Aber was wollen Sie dagegen setzen?

Wir brauchen ein alternatives Wirtschaftskonzept und gerechtere Verteilung. Wir wollen, dass die Menschen von ihrer Arbeit leben können. Das ist auch für den Bäcker, den Friseur und den Handwerker wichtig. Denn nur dann können die Leute doch auch kaufen und bestellen. Deshalb brauchen wir den gesetzlichen Mindestlohn, die Abschaffung von Minijobs und anderen Armutsjobs, wir brauchen einen öffentlich geförderten Beschäftigungssektor und die Arbeitszeitverkürzung. Und natürlich wieder begrenzte und beschränkte Finanzmärkte. Klar ist auch, dass Wasser, Strom, Gesundheit, Eisenbahn für alle da und somit öffentlich sein müssen. Das werden wir auch in Zukunft fordern und erkämpfen. Wenn wir diese Konzepte umsetzen würden, wäre das für die überwiegende Mehrheit der Menschen eine deutliche Verbesserung.

Herr Dr. Troost, Sie sind schon lange wissenschaftlich und politisch bundesweit aktiv. Jetzt orientieren Sie sich auf den Osten. Warum?

Na es ist ja keine Neuorientierung. Ich arbeite seit den neunziger Jahren im Osten, auch mit Unterbrechungen. 2005 bin ich über die sächsische Landesliste in den Bundestag eingezogen. Und ich fühle mich immer mehr im Osten aufgehoben, möchte hier wichtige Projekte entwickeln, weil die Menschen es einfach verdient haben. Sie mussten immer neu lernen, in der DDR und nun nach der Wende.

Können Sie Ostdeutschland im Bundestag repräsentieren?

Ja, das glaube ich. Ich habe seit 1990 über 10 Jahre in Mecklenburg- Vorpommern gearbeitet. Dort habe ich für das Wirtschafts- und Sozialministerium zahlreiche Studien und Projekte erarbeitet und nach 1999 auch federführend mitgewirkt an Gemeinwohlorientierten Arbeitsförderprojekten. Politische Fehlentscheidungen treffen hier im Osten besonders hart. Das zu verhindern, will ich mithelfen.

Zum Beispiel?

... die sogenannte Schuldenbremse, bei der die Länder ab 2020 keine neuen Kredite aufnehmen dürfen, auch die Kommunen nicht mehr, oder das Auslaufen der Solidarpakt-II-Mittel zur Unterstützung der ostdeutschen Bundesländer im selben Jahr. Und die massiven Steuerausfälle durch die derzeitige Wirtschaftskrise. Das alles zusammen wird die Länder und Gemeinden vor massive haushälterische Probleme stellen. Vor allem die starken Länder und Kommunen stärker machen, die Armen ärmer. Ich befürchte massive Kürzungen in Kernbereichen staatlicher Aufgaben, der Daseinsvorsorge, der Kinderund
Jugendhilfe. Dadurch wird die öffentliche Infrastruktur verfallen und der ländliche Raum weiter hinter die Großstädte zurückfallen. Und ein armer Staat wird nichts mehr leisten können. Von weiteren Abwanderungen möchte ich erst gar nicht sprechen.

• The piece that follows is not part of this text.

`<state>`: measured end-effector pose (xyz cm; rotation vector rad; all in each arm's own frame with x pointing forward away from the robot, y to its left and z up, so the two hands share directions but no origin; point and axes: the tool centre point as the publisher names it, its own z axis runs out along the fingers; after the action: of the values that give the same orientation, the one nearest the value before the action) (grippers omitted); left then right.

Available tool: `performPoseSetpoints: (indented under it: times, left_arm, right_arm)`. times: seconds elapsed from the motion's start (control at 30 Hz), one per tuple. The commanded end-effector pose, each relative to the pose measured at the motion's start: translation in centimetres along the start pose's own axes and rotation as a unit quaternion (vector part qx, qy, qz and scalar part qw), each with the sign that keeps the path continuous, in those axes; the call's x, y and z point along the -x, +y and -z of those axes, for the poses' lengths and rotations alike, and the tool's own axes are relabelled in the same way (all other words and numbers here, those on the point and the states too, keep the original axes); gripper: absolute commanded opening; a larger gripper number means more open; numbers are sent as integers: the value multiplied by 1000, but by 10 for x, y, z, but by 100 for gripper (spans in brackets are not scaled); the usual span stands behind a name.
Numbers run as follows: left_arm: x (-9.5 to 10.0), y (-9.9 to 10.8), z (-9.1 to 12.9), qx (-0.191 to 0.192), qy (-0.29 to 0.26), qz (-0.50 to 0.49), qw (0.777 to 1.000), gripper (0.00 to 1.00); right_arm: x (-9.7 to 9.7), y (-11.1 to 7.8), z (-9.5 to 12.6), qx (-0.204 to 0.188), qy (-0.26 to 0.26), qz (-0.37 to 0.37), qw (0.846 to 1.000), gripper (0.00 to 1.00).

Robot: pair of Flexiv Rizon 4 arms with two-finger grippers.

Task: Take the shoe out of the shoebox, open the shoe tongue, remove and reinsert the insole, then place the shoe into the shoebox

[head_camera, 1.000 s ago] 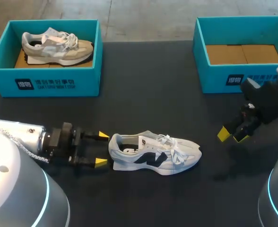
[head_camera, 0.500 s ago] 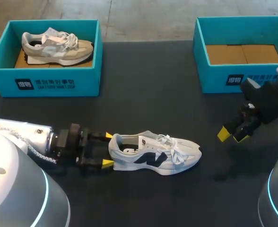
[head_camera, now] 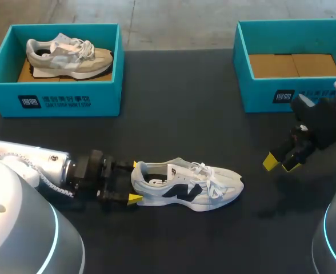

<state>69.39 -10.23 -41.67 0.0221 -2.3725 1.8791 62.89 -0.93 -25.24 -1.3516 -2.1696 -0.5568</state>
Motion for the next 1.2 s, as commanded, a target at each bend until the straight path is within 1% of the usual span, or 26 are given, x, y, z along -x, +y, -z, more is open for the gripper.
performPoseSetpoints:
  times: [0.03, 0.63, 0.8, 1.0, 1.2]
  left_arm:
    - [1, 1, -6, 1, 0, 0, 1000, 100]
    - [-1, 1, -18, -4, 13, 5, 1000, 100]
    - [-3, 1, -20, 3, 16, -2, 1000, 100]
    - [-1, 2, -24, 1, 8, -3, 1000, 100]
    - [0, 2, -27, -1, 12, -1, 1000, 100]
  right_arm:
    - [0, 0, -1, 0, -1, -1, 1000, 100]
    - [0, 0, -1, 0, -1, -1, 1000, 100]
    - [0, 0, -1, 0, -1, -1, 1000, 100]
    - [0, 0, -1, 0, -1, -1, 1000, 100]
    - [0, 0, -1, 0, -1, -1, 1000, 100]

Ist das nicht übertrieben?

Ich weiß nicht, ob die anderen ignorant sind oder wegschauen. Fakt ist, dass dies in den nächsten Jahren traurige Realität werden wird, wenn wir nicht endlich politisch gegensteuern. Deshalb brauchen wir Steuern nach Leistungsfähigkeit. Reiche und Millionäre können viel mehr Steuern zahlen als Arbeitnehmer und Rentner. Nur DIE LINKE will Millionäre und Konzerne wieder stärker besteuern, damit mehr Geld für kommunale Ausgaben zur Verfügung stehen. Gerade im Osten müssen wir weg von der übermäßigen Exportorientierung. Die Stärken der heimischen Wirtschaft, des Handwerks und des Mittelstandes
müssen gefördert werden.

Was kann das Leipziger Land von Axel Troost im Bundestag erwarten?

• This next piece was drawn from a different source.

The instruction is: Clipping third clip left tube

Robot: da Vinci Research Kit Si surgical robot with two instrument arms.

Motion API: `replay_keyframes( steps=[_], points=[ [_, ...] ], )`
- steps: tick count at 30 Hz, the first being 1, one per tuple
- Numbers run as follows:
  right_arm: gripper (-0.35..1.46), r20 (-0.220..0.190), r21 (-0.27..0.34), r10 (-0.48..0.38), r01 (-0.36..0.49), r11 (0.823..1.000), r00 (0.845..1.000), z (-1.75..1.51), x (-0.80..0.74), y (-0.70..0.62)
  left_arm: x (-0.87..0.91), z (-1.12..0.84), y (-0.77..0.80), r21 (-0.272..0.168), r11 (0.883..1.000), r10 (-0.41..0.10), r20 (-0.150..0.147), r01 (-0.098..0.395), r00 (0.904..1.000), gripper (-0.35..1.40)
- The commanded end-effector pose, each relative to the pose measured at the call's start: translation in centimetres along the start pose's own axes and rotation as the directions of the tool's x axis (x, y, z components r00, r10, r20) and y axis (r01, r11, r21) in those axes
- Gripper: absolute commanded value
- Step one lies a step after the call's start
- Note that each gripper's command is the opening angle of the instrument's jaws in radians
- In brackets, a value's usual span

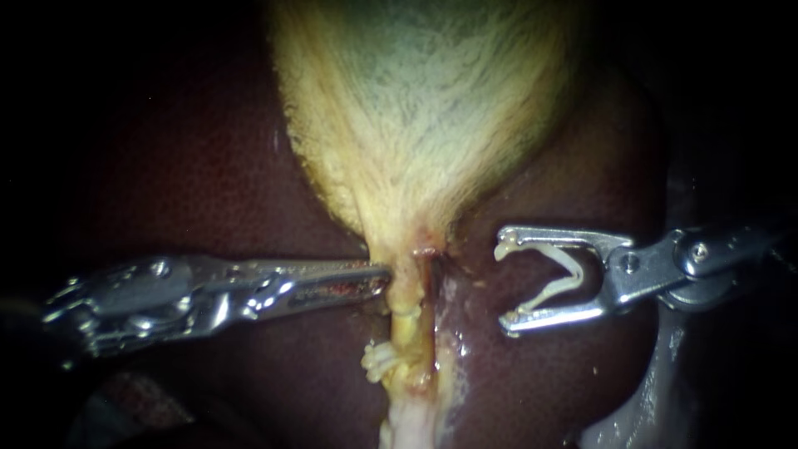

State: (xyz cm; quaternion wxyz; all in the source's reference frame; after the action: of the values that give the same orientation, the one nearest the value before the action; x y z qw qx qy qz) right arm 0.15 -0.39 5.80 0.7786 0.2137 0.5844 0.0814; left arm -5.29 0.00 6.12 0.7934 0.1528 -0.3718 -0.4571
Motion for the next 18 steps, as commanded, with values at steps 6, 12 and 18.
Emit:
replay_keyframes(
  steps=[6, 12, 18],
  points=[
    [0.6, 0.0, 0.018, 0.022, -0.022, 1.0, 1.0, 0.32, -0.13, -0.09, -0.01, -0.15, 0.04, 0.009, 1.0, 0.001, -0.003, -0.001, 1.0, -0.3],
    [0.59, 0.011, 0.049, 0.143, -0.143, 0.988, 0.99, 0.85, -0.4, -0.18, -0.02, -0.4, 0.19, -0.007, 1.0, 0.001, 0.0, -0.001, 1.0, -0.3],
    [0.58, 0.022, 0.044, 0.224, -0.225, 0.973, 0.974, 1.29, -0.66, -0.12, -0.1, -0.6, 0.29, -0.021, 1.0, -0.005, 0.005, 0.005, 1.0, -0.3]
  ],
)
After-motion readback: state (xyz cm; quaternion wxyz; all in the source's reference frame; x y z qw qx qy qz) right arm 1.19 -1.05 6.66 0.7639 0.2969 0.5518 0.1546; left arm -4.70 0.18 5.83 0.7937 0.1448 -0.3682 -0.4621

Dass ich für die Region arbeite. Ich werde mit dem neugewählten Landtagsabgeordneten Enrico Stange in Borna ein gemeinsames Büro betreiben. Die Vorbereitungen laufen. Ich werde im Kreis aktiv Projekte unterstützen und auch mit Verantwortlichen der Region neue entwickeln. Besonders für mehr Beschäftigung, so dass uns die jungen Menschen nicht weiter weglaufen.

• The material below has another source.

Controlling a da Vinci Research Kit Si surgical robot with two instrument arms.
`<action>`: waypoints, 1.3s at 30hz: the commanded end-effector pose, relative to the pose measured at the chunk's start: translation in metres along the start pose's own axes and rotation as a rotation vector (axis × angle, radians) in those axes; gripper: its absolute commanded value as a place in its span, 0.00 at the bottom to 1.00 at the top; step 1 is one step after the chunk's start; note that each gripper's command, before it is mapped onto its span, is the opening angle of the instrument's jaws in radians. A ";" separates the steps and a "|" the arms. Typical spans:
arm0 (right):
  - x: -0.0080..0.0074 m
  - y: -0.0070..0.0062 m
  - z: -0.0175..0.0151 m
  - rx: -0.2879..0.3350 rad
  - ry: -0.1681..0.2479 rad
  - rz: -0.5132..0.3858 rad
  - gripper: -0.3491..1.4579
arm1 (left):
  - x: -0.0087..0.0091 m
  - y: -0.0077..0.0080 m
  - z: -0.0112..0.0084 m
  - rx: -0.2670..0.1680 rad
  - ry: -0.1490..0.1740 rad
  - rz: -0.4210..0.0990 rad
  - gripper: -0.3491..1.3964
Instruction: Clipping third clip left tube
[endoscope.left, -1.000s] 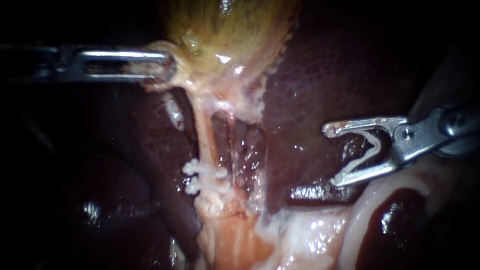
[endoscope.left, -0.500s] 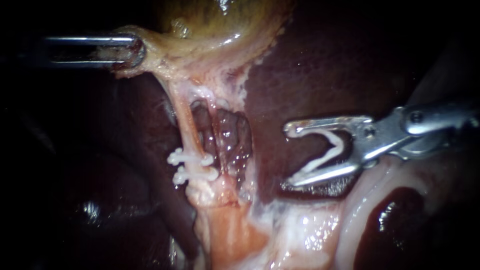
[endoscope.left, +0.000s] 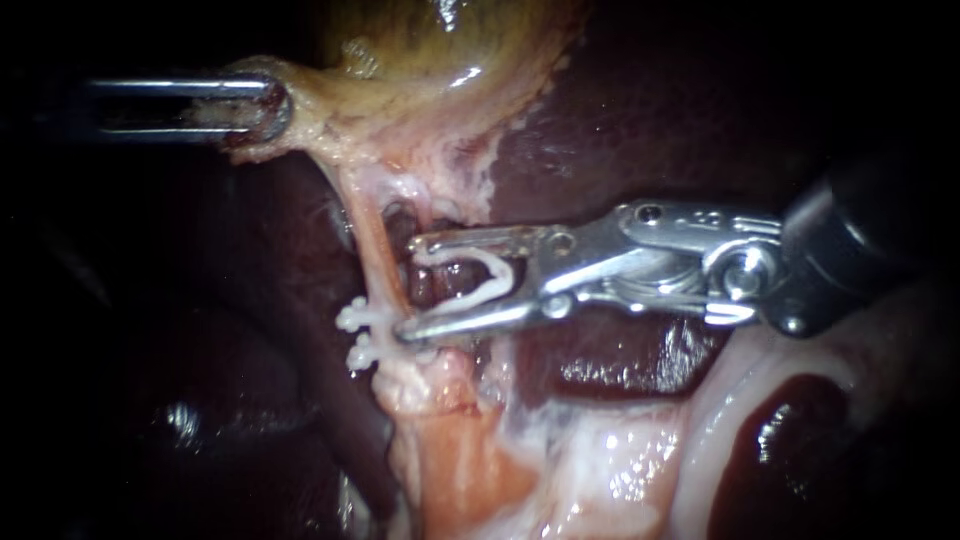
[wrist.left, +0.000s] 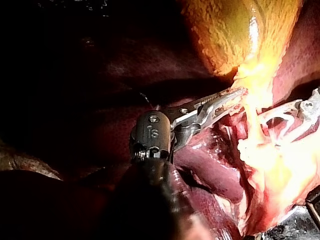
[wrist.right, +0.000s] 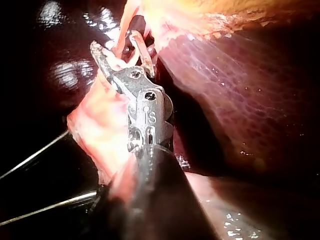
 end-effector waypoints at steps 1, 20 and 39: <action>-0.0002 0.0002 0.0001 -0.001 -0.001 0.007 0.47 | 0.0000 0.0000 0.0000 0.000 0.000 0.000 0.00; 0.0020 0.0033 0.0049 0.012 0.131 0.026 0.47 | 0.0000 0.0004 0.0002 -0.003 -0.003 0.006 0.00; 0.0072 -0.0004 0.0025 0.020 0.181 -0.076 0.21 | 0.0000 0.0004 0.0002 -0.003 -0.003 0.006 0.00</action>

Herr Troost, wenn Sie es sich aussuchen könnten, welcher der Stadtmusikanten würde Sie am besten beschreiben?

Ehrlich gesagt kann ich mich da nicht entscheiden. Der gute, geduldige Esel vielleicht, der große Lasten fortschaffen kann, der sich gewissenhaft in Parlament und außerparlamentarischer Arbeit müht. Manchmal der knurrigen Hund, der in wichtigen Fällen durchaus auch mal laut losbellt. Manchmal die listige Katze oder der Hahn, der von früh bis spät sein Lied von den wirtschaftspolitischen Alternativen kräht. Ich denke, das überlasse ich der Phantasie jedes einzelnen.

Herr Dr. Troost, ich danke Ihnen für das Gespräch.